Exercise requirements
Could you return the lines below exactly, from the first line up to and including the line that holds "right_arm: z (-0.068"?

Data supplied
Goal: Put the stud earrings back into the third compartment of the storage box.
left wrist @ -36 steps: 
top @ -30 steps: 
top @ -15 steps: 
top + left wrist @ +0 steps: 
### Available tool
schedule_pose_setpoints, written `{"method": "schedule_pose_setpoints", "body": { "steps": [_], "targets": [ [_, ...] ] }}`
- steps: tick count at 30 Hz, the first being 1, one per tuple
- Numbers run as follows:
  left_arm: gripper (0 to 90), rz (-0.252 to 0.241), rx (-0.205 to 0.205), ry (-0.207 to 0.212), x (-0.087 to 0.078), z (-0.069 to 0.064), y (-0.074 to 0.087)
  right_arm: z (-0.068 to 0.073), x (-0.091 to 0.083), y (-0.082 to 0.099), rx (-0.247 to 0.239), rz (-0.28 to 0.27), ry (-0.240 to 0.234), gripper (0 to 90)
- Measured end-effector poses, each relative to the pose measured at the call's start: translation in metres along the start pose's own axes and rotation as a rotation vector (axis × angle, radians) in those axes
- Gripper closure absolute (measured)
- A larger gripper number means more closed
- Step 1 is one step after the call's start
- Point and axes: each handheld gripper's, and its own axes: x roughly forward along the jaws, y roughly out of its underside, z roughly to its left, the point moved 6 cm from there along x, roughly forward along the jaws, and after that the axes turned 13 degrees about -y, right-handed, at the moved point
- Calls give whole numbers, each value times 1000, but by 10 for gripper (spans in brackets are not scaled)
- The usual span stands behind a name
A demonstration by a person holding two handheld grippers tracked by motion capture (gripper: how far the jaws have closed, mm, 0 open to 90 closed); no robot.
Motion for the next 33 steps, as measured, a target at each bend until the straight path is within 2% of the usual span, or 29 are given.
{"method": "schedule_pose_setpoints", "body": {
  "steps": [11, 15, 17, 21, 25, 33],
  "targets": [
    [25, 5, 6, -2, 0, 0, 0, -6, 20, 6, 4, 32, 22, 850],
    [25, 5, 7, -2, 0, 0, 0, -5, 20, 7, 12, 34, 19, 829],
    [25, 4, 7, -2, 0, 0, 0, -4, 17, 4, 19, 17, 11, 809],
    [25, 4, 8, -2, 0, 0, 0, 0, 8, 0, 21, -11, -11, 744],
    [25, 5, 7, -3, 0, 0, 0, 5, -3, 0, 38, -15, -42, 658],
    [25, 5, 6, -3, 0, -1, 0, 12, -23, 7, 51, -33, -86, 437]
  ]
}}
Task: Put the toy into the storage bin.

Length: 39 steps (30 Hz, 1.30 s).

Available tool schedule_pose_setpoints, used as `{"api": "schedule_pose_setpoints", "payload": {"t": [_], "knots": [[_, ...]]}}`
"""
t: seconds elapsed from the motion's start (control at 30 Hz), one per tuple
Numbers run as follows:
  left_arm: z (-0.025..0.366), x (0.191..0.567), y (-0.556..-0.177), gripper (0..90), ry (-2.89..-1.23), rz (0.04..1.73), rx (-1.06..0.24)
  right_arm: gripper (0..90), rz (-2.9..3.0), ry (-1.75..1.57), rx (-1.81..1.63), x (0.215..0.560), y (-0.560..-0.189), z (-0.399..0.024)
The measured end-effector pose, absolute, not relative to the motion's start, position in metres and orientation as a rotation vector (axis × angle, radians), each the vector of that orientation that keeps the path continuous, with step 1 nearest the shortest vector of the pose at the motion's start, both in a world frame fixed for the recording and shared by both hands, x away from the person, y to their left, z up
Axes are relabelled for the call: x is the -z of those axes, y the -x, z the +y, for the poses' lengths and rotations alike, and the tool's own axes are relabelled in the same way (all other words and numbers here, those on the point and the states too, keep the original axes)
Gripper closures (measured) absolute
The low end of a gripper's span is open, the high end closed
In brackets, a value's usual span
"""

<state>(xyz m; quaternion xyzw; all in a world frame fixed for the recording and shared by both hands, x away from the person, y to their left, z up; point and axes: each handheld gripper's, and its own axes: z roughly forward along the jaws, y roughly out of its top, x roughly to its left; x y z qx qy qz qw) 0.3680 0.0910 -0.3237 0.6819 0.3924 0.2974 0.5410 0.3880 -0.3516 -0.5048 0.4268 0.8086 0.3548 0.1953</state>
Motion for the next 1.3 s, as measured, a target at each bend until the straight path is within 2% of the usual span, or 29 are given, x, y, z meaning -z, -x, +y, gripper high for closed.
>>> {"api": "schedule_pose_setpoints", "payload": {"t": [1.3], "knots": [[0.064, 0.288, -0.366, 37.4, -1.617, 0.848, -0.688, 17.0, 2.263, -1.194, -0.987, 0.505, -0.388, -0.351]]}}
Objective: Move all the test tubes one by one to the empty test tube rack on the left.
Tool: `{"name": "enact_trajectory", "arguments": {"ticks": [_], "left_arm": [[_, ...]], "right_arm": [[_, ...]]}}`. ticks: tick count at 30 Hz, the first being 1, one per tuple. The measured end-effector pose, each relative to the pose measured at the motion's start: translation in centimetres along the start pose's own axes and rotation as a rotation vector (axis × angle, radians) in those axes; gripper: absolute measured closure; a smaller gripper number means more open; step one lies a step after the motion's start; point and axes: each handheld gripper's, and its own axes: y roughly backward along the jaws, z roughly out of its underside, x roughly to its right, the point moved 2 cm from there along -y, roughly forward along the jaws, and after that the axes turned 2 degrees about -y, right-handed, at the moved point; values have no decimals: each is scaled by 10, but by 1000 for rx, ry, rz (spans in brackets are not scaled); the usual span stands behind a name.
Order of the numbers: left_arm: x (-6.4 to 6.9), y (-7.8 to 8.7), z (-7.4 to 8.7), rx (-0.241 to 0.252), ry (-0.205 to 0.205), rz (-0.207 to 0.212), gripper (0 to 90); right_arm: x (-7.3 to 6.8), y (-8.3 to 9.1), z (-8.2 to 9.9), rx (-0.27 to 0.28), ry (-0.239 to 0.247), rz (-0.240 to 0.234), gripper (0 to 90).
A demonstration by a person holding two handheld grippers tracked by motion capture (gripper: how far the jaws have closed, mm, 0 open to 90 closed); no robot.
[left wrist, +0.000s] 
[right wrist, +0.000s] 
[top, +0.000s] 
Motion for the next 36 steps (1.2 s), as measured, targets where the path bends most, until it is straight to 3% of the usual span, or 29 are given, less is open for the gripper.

Task response
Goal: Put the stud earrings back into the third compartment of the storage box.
left wrist @ -36 steps: 
top @ -30 steps: 
top @ -15 steps: 
top + left wrist @ +0 steps: 
### Available tool
schedule_pose_setpoints, written `{"method": "schedule_pose_setpoints", "body": { "steps": [_], "targets": [ [_, ...] ] }}`
- steps: tick count at 30 Hz, the first being 1, one per tuple
- Numbers run as follows:
  left_arm: gripper (0 to 90), rz (-0.252 to 0.241), rx (-0.205 to 0.205), ry (-0.207 to 0.212), x (-0.087 to 0.078), z (-0.069 to 0.064), y (-0.074 to 0.087)
  right_arm: z (-0.068 to 0.073), x (-0.091 to 0.083), y (-0.082 to 0.099), rx (-0.247 to 0.239), rz (-0.28 to 0.27), ry (-0.240 to 0.234), gripper (0 to 90)

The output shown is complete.